Yesterday, the same day that microprocessor maker Intel planned to introduce a new version of its 3GHz Pentium 4 chips, the company instead recalled the processors because of a small bug that seems to affect only a small portion of the manufactured chips. The 3GHz Pentium 4 chip supports systems with 800MHz buses and Double Data Rate (DDR) memory that runs at 400MHz. PC makers such as Dell and Gateway were primed and ready yesterday to deliver systems based on the new processor and chipset and had sent out press releases before news of the recall came.
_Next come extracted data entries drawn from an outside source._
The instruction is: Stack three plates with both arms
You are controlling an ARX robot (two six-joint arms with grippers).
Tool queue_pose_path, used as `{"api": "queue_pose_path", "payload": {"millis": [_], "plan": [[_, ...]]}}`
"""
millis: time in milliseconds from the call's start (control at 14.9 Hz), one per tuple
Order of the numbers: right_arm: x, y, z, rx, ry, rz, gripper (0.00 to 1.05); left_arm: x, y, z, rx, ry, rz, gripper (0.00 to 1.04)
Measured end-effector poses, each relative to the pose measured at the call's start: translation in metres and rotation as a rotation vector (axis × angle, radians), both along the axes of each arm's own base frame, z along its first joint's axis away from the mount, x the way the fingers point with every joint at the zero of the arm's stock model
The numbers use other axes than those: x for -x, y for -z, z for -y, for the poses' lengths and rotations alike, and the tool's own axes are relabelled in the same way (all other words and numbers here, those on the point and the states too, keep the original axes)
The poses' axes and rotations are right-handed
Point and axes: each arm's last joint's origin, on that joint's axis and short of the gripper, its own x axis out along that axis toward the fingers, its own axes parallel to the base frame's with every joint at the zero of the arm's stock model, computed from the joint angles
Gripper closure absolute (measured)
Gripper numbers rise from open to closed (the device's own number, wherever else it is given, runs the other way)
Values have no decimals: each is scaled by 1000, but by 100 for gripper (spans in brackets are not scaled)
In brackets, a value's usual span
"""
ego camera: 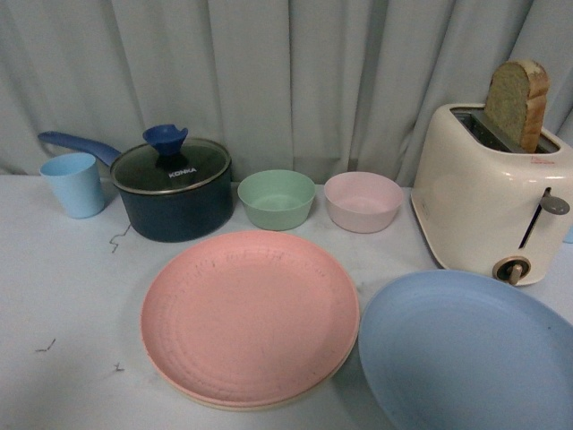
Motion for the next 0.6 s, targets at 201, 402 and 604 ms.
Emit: {"api": "queue_pose_path", "payload": {"millis": [201, 402, 604], "plan": [[0, 0, 0, 0, 0, 0, 6, 0, 0, 0, 0, 0, 5, 82], [-7, -3, 5, 54, -131, -38, 6, 0, 0, 0, 0, 0, 5, 44], [-59, -28, 14, 91, -333, -1, 6, 0, -1, 0, -1, 0, 5, 6]]}}
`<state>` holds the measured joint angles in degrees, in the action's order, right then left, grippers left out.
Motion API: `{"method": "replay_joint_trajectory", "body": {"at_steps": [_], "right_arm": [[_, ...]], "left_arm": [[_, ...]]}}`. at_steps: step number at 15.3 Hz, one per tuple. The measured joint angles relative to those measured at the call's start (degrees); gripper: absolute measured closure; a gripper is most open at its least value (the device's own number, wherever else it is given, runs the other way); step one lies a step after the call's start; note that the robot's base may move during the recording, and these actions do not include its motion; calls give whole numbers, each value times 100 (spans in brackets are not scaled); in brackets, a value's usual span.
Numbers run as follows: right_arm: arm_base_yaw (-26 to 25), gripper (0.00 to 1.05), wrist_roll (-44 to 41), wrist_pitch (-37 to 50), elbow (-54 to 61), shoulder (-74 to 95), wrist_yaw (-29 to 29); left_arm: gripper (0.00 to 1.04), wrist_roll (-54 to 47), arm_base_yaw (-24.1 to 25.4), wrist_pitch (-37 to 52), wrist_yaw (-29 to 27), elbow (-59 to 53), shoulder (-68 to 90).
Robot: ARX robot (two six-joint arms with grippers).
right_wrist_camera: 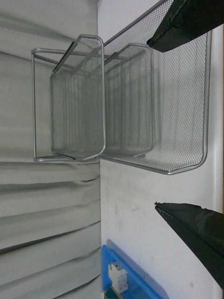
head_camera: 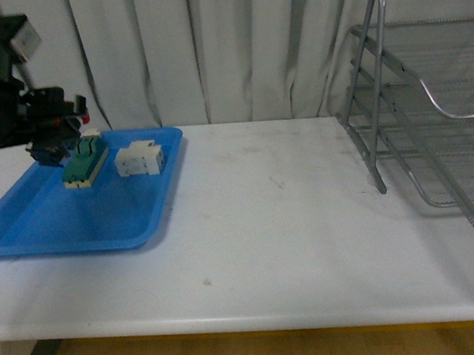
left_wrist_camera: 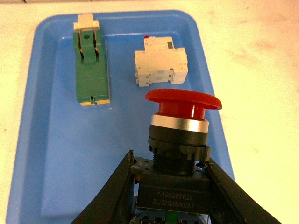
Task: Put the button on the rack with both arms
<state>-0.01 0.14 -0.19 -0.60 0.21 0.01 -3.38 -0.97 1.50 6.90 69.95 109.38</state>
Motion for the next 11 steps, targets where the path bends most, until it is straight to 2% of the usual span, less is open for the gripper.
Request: {"method": "replay_joint_trajectory", "body": {"at_steps": [5, 9, 11], "right_arm": [[0, 6, 0, 0, 0, 0, 0], [0, 6, 0, 0, 0, 0, 0], [0, 6, 0, 0, 0, 0, 0]], "left_arm": [[68, 216, 146, 264, 216, -1915, -1836], [68, 417, 417, 592, 162, -2898, -2728], [68, 796, 374, 702, 413, -3344, -2979]]}}
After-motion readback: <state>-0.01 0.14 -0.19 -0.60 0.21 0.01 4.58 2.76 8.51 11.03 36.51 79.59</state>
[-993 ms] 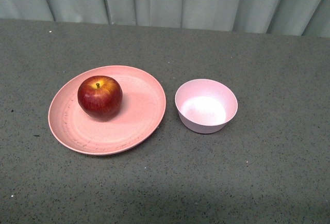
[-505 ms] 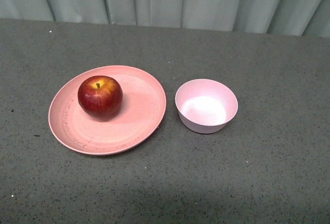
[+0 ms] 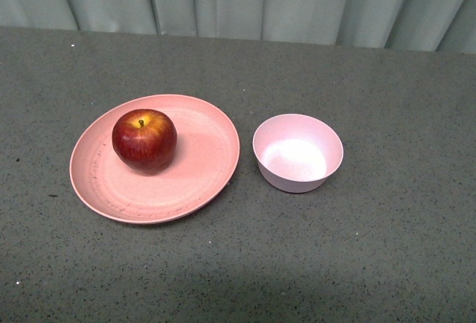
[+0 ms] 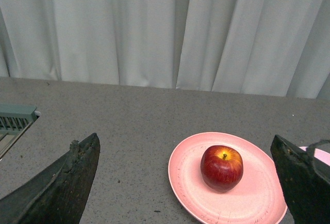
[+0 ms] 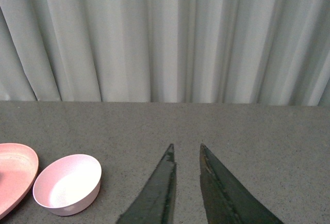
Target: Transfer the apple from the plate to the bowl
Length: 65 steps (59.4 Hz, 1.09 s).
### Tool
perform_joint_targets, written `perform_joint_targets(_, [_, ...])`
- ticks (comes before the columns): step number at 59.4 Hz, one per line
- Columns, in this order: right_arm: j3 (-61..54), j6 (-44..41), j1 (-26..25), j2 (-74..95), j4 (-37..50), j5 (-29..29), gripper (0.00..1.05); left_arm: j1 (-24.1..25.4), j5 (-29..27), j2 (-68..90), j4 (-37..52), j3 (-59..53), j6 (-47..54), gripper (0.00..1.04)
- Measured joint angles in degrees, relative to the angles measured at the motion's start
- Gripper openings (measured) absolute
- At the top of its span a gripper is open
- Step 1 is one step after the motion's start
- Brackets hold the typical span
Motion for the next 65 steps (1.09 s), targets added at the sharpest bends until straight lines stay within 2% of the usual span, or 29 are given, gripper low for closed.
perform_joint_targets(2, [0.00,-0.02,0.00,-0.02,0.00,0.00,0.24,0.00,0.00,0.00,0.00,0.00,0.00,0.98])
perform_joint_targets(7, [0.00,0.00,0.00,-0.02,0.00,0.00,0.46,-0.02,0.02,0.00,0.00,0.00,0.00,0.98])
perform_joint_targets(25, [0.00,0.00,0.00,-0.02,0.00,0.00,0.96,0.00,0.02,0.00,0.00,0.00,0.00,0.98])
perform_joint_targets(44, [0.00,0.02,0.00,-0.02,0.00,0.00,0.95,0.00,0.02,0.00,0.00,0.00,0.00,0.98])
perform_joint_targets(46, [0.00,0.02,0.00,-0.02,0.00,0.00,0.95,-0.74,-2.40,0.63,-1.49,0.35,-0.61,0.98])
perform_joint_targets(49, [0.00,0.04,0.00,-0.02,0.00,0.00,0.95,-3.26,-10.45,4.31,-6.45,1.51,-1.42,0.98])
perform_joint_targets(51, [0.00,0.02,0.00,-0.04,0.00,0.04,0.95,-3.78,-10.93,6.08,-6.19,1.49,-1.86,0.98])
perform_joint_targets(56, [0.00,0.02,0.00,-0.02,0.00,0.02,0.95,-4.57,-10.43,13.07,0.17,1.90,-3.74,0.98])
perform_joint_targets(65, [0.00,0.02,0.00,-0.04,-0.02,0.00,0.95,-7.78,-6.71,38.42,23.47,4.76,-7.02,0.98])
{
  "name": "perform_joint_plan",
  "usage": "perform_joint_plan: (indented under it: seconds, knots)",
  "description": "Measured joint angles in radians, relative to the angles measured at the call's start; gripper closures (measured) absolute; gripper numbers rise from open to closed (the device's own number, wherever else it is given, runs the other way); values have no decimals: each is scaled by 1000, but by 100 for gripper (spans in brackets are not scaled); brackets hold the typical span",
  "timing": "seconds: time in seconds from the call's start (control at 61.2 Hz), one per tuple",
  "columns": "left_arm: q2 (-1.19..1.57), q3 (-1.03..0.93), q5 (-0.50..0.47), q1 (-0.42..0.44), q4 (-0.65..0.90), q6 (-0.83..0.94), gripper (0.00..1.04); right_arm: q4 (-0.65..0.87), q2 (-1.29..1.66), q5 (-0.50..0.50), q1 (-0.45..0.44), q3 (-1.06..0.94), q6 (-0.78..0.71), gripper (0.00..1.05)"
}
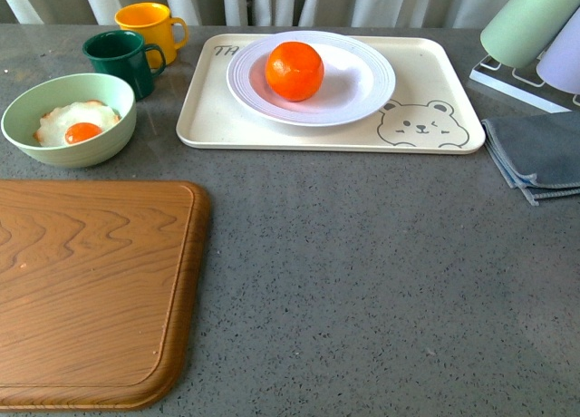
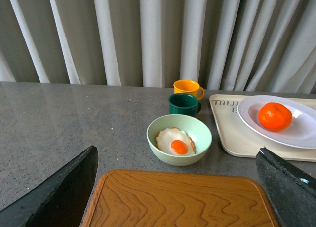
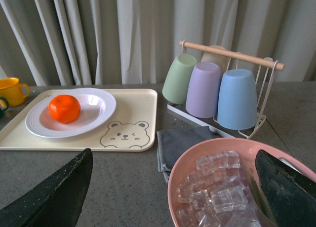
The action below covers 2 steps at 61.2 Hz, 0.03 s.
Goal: Place orange and plate with both arms
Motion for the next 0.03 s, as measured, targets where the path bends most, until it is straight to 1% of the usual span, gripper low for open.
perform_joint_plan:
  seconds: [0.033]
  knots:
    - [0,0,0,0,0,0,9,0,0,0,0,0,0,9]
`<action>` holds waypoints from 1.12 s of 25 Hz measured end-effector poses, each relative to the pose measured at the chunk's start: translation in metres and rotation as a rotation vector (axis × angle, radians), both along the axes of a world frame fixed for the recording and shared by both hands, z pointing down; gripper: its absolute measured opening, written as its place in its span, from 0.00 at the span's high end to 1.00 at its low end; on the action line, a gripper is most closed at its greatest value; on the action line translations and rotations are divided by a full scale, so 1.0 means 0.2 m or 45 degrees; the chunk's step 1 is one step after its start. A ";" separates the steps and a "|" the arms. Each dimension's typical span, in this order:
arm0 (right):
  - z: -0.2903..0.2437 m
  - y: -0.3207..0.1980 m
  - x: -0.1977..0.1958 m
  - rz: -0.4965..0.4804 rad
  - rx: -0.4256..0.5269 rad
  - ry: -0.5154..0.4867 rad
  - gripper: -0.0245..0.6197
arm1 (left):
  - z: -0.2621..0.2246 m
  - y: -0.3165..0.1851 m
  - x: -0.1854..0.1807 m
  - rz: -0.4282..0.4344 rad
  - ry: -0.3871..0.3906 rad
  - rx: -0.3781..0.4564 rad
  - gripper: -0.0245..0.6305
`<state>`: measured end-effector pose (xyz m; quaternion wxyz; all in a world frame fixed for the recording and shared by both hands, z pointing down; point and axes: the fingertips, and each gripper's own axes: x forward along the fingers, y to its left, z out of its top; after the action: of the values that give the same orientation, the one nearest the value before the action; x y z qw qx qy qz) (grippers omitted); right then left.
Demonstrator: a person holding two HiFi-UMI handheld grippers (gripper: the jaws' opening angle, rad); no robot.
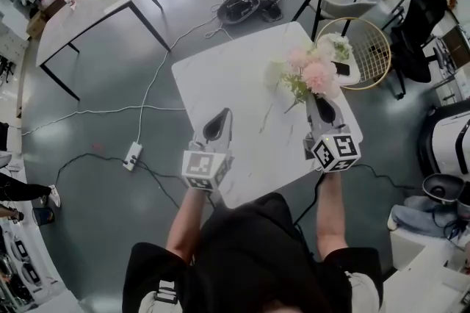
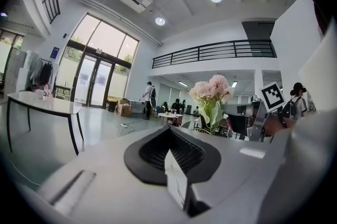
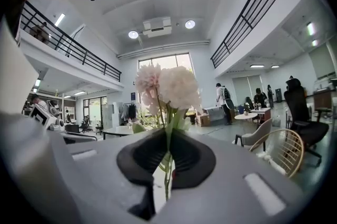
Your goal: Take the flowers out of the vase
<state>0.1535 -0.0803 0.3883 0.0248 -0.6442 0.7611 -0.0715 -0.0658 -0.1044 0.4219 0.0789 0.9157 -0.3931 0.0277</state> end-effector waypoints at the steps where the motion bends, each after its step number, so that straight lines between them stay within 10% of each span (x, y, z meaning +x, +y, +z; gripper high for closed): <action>1: 0.01 0.02 0.00 0.010 -0.006 -0.002 0.94 | 0.00 0.01 0.00 0.013 -0.001 -0.002 0.95; 28: 0.27 0.42 -0.10 0.159 -0.117 -0.068 0.94 | 0.02 0.18 0.08 0.216 -0.011 -0.006 0.95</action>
<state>0.1338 0.0042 0.4421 0.0199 -0.6888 0.7144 -0.1218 -0.0506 -0.0693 0.4260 0.0767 0.9454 -0.3144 0.0389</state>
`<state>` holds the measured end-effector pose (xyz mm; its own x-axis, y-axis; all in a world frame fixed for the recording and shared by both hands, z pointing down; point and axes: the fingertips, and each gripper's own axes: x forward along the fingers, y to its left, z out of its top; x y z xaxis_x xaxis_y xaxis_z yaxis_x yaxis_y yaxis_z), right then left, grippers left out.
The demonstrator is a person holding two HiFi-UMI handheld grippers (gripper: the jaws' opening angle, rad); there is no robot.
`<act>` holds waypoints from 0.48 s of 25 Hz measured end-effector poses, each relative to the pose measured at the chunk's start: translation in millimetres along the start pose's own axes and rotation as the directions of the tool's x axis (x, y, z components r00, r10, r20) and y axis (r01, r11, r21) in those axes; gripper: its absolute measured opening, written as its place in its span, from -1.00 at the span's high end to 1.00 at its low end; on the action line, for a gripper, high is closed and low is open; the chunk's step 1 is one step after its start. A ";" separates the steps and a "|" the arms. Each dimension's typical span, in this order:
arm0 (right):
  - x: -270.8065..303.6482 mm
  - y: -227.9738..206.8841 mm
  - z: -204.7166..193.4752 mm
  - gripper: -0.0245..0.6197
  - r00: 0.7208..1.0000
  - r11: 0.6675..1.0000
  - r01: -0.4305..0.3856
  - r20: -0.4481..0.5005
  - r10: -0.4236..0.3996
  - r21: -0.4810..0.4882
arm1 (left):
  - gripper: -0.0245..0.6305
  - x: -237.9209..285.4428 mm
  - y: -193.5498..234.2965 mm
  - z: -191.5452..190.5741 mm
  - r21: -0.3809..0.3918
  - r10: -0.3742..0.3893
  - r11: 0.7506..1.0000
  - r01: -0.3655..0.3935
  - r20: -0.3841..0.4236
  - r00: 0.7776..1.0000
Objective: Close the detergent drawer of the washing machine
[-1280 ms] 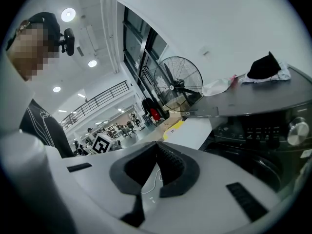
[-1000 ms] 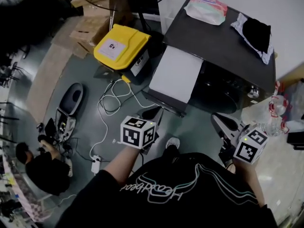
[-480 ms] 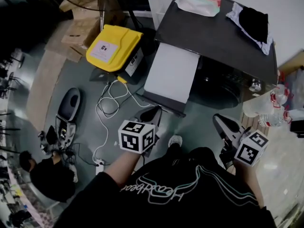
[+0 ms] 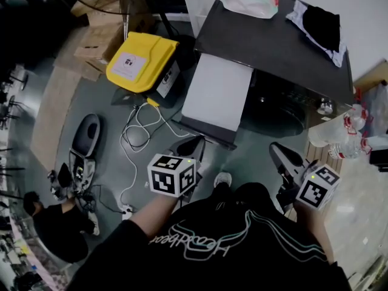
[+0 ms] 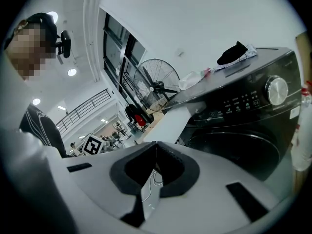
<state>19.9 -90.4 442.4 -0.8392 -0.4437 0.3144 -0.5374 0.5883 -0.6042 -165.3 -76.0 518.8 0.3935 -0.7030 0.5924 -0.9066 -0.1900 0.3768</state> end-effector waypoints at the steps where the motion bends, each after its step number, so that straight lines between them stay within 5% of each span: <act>1: 0.8 -0.1 -0.1 0.84 1.000 1.000 0.000 0.000 0.000 0.001 | 0.85 -0.1 0.2 0.2 -0.004 -0.004 1.000 0.004 0.002 1.000; 12: 7.6 -1.6 5.6 0.84 1.000 1.000 -0.002 0.013 0.001 0.007 | 0.86 2.3 -1.9 16.1 0.001 -0.036 0.999 0.036 0.040 0.999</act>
<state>14.9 -98.5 441.7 -0.8389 -0.4518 0.3036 -0.5355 0.5846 -0.6095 -165.1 -88.2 508.0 0.4191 -0.7228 0.5495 -0.8922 -0.2157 0.3967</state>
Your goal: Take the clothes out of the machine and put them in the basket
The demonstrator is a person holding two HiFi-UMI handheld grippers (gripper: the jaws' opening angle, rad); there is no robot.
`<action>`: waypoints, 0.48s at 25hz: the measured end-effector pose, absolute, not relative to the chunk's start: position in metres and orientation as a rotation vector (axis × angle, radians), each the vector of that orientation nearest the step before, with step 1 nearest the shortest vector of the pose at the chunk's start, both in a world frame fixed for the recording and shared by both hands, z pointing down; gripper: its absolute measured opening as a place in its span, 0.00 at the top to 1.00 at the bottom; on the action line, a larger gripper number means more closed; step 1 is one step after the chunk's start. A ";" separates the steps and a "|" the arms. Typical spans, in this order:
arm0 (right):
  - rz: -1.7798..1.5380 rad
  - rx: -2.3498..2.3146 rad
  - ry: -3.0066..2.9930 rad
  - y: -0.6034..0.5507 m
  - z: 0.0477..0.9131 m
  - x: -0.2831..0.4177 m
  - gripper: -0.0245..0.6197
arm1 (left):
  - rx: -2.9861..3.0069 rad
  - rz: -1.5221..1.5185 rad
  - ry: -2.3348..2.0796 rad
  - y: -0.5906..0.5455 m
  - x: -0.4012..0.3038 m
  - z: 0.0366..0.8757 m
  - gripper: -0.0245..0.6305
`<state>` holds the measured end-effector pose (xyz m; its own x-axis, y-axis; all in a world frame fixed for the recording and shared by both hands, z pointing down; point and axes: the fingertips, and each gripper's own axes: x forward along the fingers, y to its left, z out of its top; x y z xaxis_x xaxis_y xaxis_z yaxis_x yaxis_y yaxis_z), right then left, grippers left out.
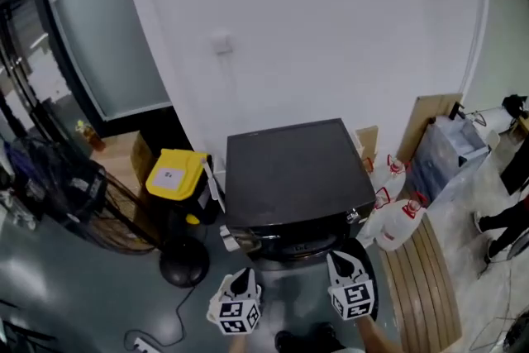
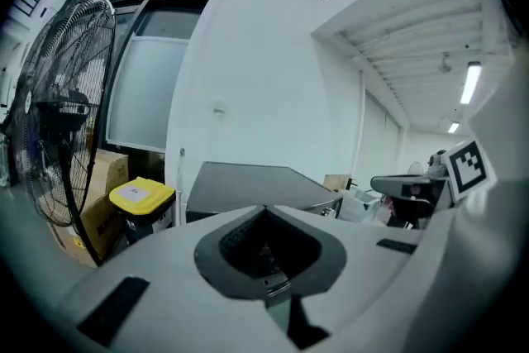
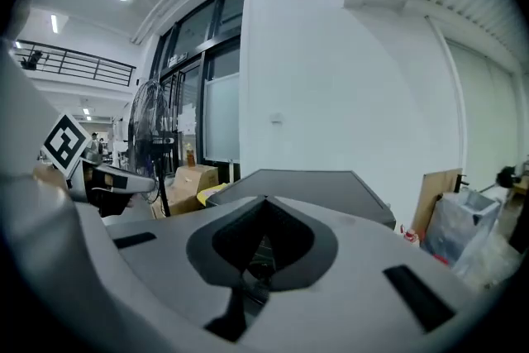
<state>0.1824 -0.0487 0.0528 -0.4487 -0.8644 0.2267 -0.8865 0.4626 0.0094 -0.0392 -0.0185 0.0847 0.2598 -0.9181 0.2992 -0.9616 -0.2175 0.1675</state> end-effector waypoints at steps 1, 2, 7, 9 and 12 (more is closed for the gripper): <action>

And although the public-relations flap from this problem is unlikely to be as serious as two of Intel's other infamous episodes--the Pentium 90 arithmetic error and the process ID flag problem--this week's recall is nonetheless embarrassing.

Because Intel discovered the problem at the last minute, the company decided to continue with yesterday's product launch. "We will still launch the product, but shipments will be delayed until we work out a few issues," said Georgine Lin, public relations manager at Intel Taiwan. The company said it will provide an update on the new shipping timetable in a week. "This is only a small problem," an Intel representative said yesterday.

When Intel makes the new Pentium 4 design available, people who buy systems based on the chip should experience better performance than the current top-of-the-line PCs--which use 3.06GHz Pentium 4 processors but slower system bus and RAM--provide. Intel says the new bus is as much as 50 percent faster than the previous version, although how this improvement will affect overall system performance is unclear. One problem with Intel's speediest chips is that the rest of the system hasn't caught up; on most PCs, the system bus, hard disk, and other components are often a bottleneck.